La caserma, situata in prossimità di via Laurentina, è stata trasformata in un luogo di relax e svago personale per il comandante, con tanto di orto dove coltivare verdure e aromi. L’ambiente familiare era così marcato che i figli del comandante potevano giocare liberamente nei corridoi della struttura, quasi fosse una ludoteca.
La Denuncia e il Processo Inaspettato
Il caso ha preso una svolta inaspettata quando un militare della Guardia di Finanza, con 25 anni di servizio alle spalle e frustrato dall’atteggiamento del suo superiore, ha deciso di presentare una denuncia anonima. Dopo 25 anni di servizio come «onorato servitore dello Stato», non riusciva più a sopportare chi «le regole non le rispetta». E così ha preso carta e penna e ha denunciato ai suoi superiori cosa accadeva nella caserma dalle parti di via Laurentina. Le cose non sono andate come sperava: individuato e accusato di diffamazione, è finito a processo.
Fortunatamente, grazie ai racconti di altri finanzieri, l’imputato è stato assolto e la verità è emersa. Ora, l’ufficiale in questione potrebbe affrontare gravi conseguenze, data l’intransigenza che la Guardia di Finanza dovrebbe avere verso tali comportamenti.
Le rivelazioni hanno mostrato come il comandante abbia utilizzato il terreno interno alla caserma per il proprio orto personale, richiedendo ai finanzieri di curare le piante. Inoltre, ha installato telecamere per proteggere l’orticello, temendo che qualcuno potesse approfittare dei suoi prodotti.
Oltre all’orto, la caserma è stata utilizzata per cene conviviali, organizzate dal comandante e a cui partecipavano numerosi sottoposti. Il comandante «organizzava cene conviviali con un numero cospicuo di sottoposti, intrattenendosi con gli stessi fino a tarda ora, non disdegnando di brindare con qualche bicchiere di troppo», ha denunciato il finanziere ricordando come la faccenda sarebbe avvenuta anche «nel periodo delicatissimo dell’emergenza pandemica».

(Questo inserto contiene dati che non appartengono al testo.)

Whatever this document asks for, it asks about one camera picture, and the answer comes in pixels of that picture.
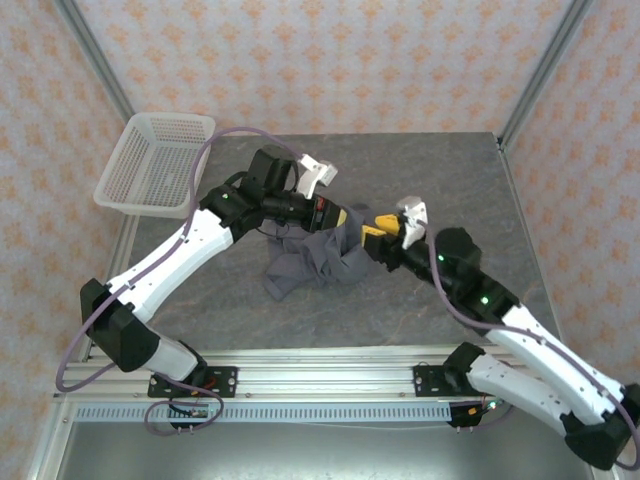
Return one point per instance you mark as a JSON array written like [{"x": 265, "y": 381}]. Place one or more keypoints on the grey t-shirt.
[{"x": 320, "y": 255}]

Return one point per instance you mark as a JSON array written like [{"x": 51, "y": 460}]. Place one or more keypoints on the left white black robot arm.
[{"x": 170, "y": 265}]

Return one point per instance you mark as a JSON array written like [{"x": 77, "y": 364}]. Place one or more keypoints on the white plastic mesh basket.
[{"x": 150, "y": 165}]

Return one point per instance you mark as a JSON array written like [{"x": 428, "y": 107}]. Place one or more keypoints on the grey sheet metal panel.
[{"x": 300, "y": 452}]

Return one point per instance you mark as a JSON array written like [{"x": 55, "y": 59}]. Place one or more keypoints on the small circuit board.
[{"x": 192, "y": 413}]

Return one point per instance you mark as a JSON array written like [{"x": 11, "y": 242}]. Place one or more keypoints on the long aluminium base rail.
[{"x": 325, "y": 375}]

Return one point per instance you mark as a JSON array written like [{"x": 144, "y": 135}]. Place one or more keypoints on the black bracket with orange connector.
[{"x": 462, "y": 417}]

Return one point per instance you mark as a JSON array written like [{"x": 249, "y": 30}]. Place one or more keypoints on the aluminium frame post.
[
  {"x": 545, "y": 65},
  {"x": 95, "y": 55}
]

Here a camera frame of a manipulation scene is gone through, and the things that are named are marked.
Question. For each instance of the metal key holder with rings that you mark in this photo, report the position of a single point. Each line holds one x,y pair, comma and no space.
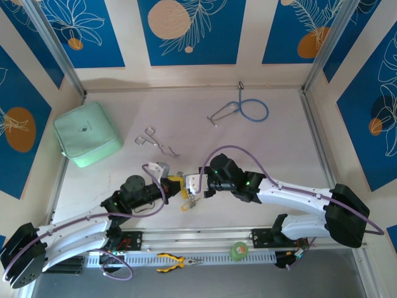
192,201

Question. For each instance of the yellow key tag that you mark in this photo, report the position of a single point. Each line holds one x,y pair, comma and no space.
185,208

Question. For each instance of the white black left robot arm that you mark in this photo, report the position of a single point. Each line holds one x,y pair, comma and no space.
77,228

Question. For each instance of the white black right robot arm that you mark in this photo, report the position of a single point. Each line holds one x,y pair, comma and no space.
294,192

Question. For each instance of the metal scissor tongs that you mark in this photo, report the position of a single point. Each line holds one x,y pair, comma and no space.
160,146

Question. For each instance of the blue stethoscope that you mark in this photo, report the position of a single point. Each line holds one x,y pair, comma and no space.
240,99

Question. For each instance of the mint green medicine bag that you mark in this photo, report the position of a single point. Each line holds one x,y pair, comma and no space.
87,133

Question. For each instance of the green tape roll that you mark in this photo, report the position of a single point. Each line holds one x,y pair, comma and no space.
238,251

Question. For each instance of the blue poster large peach circle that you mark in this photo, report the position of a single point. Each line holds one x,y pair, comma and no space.
217,46

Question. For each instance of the blue poster dark circle leaves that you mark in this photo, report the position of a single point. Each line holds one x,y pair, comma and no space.
366,139

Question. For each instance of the blue poster orange circle fern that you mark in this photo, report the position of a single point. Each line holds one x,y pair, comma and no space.
279,37

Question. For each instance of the blue poster white flower outline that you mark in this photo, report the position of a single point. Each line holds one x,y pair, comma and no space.
102,46

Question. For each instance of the blue poster orange oval lily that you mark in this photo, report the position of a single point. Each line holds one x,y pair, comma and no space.
18,93

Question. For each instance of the blue poster strip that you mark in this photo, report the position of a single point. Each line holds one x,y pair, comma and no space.
347,37
31,35

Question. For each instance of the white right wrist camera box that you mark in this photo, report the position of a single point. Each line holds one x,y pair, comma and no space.
195,183

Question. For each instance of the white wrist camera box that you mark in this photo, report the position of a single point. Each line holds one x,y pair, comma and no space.
195,183
159,170

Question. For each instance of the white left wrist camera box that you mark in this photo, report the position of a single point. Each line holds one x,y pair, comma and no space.
159,170

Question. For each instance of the aluminium table side rail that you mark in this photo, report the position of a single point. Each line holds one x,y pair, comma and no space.
322,155
63,174

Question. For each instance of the aluminium frame post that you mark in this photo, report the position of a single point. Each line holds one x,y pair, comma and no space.
328,43
56,43

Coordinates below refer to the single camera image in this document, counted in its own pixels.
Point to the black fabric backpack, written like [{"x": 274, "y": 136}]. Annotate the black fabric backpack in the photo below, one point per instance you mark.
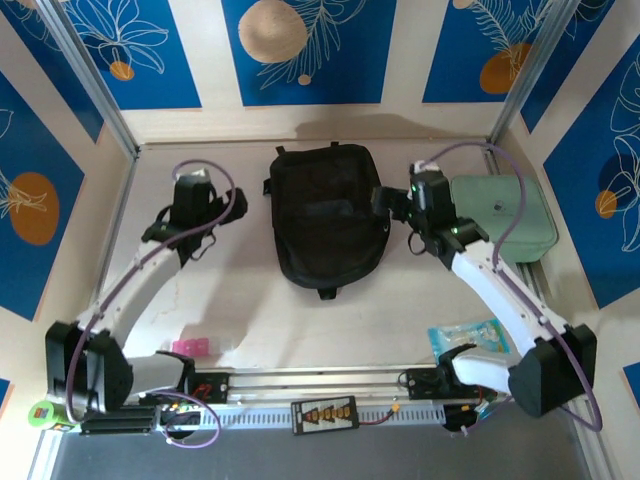
[{"x": 325, "y": 230}]

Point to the light blue tissue packet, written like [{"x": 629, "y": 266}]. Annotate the light blue tissue packet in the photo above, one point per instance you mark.
[{"x": 465, "y": 336}]

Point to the mint green pencil case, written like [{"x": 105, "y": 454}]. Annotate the mint green pencil case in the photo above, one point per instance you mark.
[{"x": 537, "y": 230}]

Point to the green can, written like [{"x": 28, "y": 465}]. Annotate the green can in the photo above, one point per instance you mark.
[{"x": 45, "y": 417}]

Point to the aluminium frame post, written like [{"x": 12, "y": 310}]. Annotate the aluminium frame post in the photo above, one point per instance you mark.
[
  {"x": 531, "y": 75},
  {"x": 92, "y": 75}
]

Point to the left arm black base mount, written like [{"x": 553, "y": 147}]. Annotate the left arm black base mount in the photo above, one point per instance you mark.
[{"x": 215, "y": 387}]

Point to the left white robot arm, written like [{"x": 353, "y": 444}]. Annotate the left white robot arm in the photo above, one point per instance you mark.
[{"x": 145, "y": 285}]

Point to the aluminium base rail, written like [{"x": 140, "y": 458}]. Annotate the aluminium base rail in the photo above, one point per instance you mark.
[{"x": 310, "y": 382}]

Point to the pink eraser pack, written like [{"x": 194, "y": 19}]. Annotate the pink eraser pack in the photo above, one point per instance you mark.
[{"x": 191, "y": 347}]

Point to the black charger board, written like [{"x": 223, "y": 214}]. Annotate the black charger board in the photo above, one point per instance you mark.
[{"x": 325, "y": 415}]

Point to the black ribbed block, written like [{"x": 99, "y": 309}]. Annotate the black ribbed block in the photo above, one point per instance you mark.
[{"x": 120, "y": 426}]

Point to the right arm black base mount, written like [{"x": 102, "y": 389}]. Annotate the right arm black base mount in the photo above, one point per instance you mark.
[{"x": 420, "y": 382}]

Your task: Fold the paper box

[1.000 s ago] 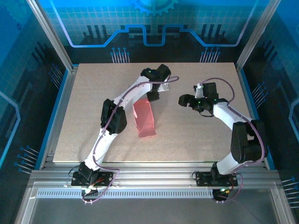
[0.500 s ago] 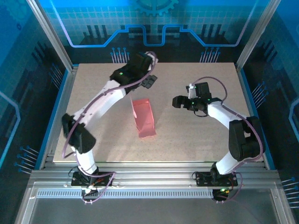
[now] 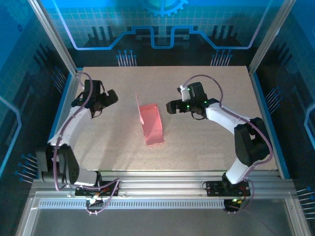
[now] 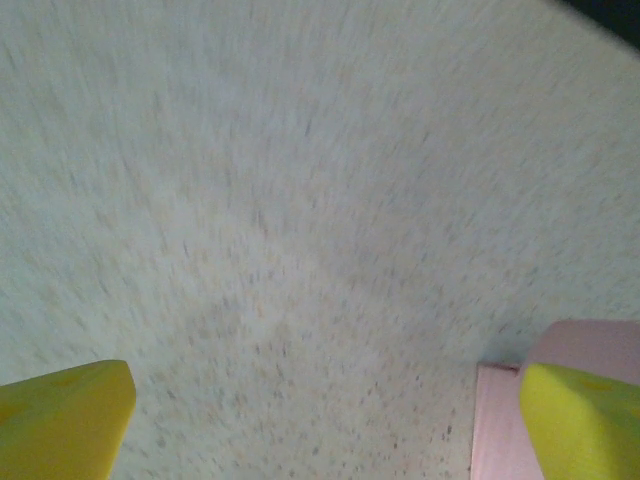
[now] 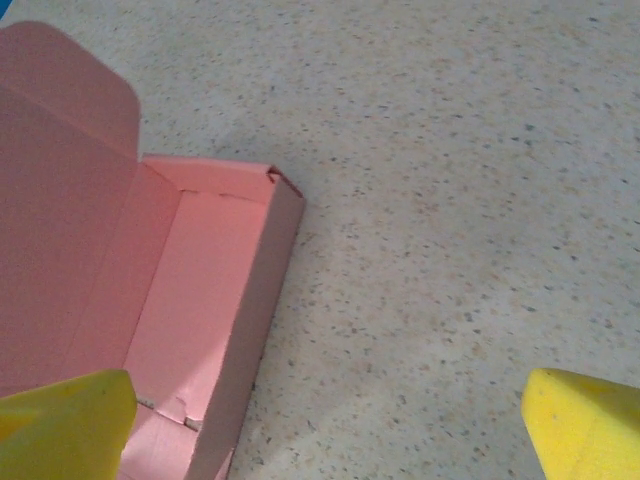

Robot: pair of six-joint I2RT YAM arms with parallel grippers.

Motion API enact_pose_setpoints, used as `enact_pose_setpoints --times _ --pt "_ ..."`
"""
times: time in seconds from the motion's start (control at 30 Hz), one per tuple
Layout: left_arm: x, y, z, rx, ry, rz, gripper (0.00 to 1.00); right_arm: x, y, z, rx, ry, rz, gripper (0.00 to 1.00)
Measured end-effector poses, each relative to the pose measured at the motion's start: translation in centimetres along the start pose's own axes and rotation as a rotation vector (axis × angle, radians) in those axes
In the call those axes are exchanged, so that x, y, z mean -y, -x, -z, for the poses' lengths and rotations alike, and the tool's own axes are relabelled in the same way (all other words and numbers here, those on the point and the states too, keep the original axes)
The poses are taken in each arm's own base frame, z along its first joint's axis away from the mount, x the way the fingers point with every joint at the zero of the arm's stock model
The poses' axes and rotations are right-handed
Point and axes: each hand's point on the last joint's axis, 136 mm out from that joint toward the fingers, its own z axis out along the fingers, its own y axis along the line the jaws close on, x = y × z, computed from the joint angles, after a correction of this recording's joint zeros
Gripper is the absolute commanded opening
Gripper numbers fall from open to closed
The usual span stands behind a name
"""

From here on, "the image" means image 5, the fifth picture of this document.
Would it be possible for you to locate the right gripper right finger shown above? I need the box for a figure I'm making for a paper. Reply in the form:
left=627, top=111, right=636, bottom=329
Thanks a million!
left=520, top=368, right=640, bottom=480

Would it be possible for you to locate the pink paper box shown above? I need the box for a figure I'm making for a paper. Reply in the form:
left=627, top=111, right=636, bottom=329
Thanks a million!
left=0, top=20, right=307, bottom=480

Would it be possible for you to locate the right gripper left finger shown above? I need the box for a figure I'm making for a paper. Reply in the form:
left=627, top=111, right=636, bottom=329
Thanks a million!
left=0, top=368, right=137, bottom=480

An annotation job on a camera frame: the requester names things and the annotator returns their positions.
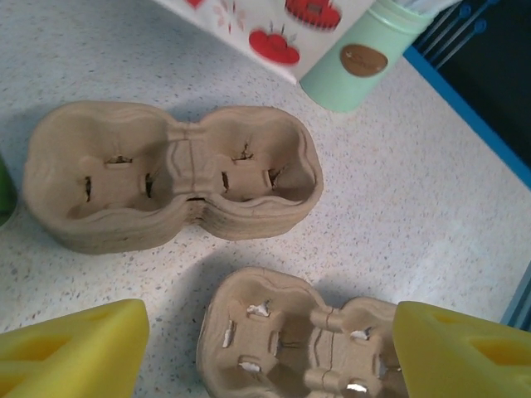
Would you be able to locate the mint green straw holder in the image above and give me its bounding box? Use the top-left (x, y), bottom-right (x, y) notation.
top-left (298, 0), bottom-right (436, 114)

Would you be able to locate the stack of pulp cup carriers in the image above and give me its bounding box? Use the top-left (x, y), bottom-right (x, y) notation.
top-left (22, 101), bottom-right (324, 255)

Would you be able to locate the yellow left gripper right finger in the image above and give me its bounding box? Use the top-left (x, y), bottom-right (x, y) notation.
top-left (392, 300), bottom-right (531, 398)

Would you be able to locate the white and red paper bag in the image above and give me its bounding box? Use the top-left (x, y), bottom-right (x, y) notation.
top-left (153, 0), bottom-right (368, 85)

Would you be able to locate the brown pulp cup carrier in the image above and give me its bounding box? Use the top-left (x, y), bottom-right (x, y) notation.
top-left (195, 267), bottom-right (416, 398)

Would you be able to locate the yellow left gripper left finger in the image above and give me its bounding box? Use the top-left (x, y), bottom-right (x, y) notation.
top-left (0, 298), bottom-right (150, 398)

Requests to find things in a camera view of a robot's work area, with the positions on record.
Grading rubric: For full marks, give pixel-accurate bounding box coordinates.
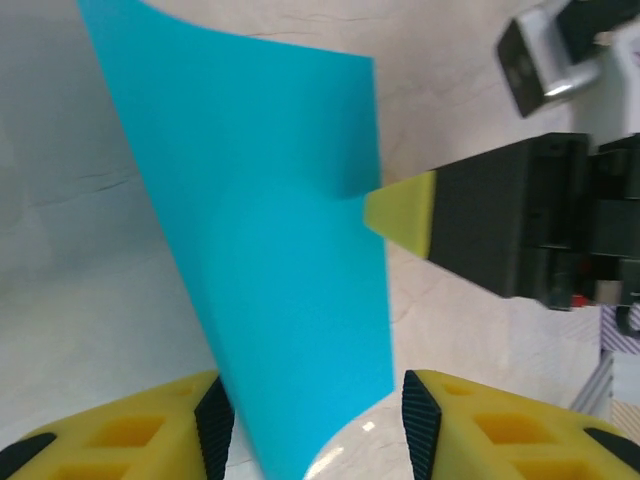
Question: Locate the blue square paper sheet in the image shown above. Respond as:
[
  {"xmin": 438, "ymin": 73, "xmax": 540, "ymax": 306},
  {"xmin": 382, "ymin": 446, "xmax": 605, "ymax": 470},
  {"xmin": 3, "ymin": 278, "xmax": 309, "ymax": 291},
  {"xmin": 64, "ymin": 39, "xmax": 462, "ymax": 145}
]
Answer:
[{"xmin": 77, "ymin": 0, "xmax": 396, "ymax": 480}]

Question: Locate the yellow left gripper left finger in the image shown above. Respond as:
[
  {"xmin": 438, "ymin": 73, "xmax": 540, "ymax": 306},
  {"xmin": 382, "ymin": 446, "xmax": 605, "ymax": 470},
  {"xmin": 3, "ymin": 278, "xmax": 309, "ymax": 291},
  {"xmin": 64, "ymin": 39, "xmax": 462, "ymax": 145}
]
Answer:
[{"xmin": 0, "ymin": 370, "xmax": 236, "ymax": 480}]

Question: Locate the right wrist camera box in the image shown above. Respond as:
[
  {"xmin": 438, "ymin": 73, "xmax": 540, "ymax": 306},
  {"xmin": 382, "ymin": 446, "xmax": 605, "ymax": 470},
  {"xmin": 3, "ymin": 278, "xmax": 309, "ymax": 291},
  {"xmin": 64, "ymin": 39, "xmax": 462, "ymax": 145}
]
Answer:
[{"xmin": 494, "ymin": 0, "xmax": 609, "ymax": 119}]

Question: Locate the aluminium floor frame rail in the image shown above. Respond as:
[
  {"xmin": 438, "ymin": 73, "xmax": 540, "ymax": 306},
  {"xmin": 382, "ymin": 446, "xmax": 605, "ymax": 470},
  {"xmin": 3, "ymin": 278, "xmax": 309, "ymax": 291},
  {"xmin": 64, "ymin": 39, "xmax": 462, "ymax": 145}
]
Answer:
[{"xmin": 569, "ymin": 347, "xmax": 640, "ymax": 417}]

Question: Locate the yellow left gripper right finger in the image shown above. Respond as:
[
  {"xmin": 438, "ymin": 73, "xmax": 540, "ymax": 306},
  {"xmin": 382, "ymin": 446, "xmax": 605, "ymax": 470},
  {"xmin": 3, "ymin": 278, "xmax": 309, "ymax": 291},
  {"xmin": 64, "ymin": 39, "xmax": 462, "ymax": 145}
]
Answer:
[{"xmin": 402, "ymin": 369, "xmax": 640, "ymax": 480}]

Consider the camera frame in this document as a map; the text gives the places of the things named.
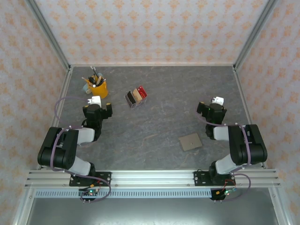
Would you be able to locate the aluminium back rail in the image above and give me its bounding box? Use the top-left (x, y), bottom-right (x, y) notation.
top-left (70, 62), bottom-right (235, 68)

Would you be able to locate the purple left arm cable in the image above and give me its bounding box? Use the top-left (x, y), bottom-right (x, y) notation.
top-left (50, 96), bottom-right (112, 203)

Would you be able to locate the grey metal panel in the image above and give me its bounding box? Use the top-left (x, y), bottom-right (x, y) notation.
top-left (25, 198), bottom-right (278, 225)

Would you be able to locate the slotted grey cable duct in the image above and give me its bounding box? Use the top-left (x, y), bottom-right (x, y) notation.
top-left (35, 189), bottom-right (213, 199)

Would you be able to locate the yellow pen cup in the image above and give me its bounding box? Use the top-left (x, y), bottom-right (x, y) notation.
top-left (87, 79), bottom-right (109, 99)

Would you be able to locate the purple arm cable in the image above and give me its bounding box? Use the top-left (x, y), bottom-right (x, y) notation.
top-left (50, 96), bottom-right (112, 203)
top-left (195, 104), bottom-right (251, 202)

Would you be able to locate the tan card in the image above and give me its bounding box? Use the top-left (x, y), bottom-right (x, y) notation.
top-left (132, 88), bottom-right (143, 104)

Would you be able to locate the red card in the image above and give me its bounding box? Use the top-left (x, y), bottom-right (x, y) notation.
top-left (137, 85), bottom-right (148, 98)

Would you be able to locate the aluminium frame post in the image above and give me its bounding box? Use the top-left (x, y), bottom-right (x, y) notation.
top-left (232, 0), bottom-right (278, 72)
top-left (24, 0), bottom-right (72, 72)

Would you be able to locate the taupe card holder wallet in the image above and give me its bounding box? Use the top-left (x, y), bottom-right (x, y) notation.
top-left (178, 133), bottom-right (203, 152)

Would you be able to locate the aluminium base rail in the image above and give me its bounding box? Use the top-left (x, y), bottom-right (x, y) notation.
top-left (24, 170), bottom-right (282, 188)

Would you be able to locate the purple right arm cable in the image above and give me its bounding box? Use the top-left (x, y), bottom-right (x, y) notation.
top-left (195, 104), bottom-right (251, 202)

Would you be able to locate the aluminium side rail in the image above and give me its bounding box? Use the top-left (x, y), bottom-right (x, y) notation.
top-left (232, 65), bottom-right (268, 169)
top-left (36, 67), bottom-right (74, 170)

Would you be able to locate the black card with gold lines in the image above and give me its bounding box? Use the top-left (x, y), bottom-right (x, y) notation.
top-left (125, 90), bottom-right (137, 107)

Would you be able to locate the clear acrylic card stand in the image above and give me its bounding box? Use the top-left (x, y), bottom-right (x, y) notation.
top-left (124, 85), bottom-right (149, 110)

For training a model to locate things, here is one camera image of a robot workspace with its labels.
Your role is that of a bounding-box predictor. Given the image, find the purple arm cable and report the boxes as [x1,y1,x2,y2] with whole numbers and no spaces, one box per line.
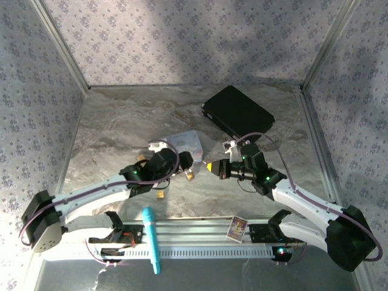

La struttura offriva anche la possibilità di parcheggiare macchine e gommoni. Nulla di strano se non fosse che l’imbarcazione era quella privata del comandante, e la macchina invece era quella di servizio usata per trasportare i figli dell’ufficiale. Del resto i pargoli erano di casa: avrebbero scorrazzato tra i corridoi della struttura «quasi fosse una ludoteca». Inutile lamentarsi, come riportato da Repubblica: «Se me fai girà i co… me tolgo er giacchetto e te gonfio. Se non te sta bene, fai domanda e vattene».
Questo scandalo, che ha scosso l’immagine della Guardia di Finanza, dimostra come, in alcuni casi, la linea tra servizio pubblico e uso personale possa essere sorprendentemente sfumata. La conclusione del processo potrebbe stabilire un importante precedente per il comportamento degli ufficiali nella Guardia di Finanza.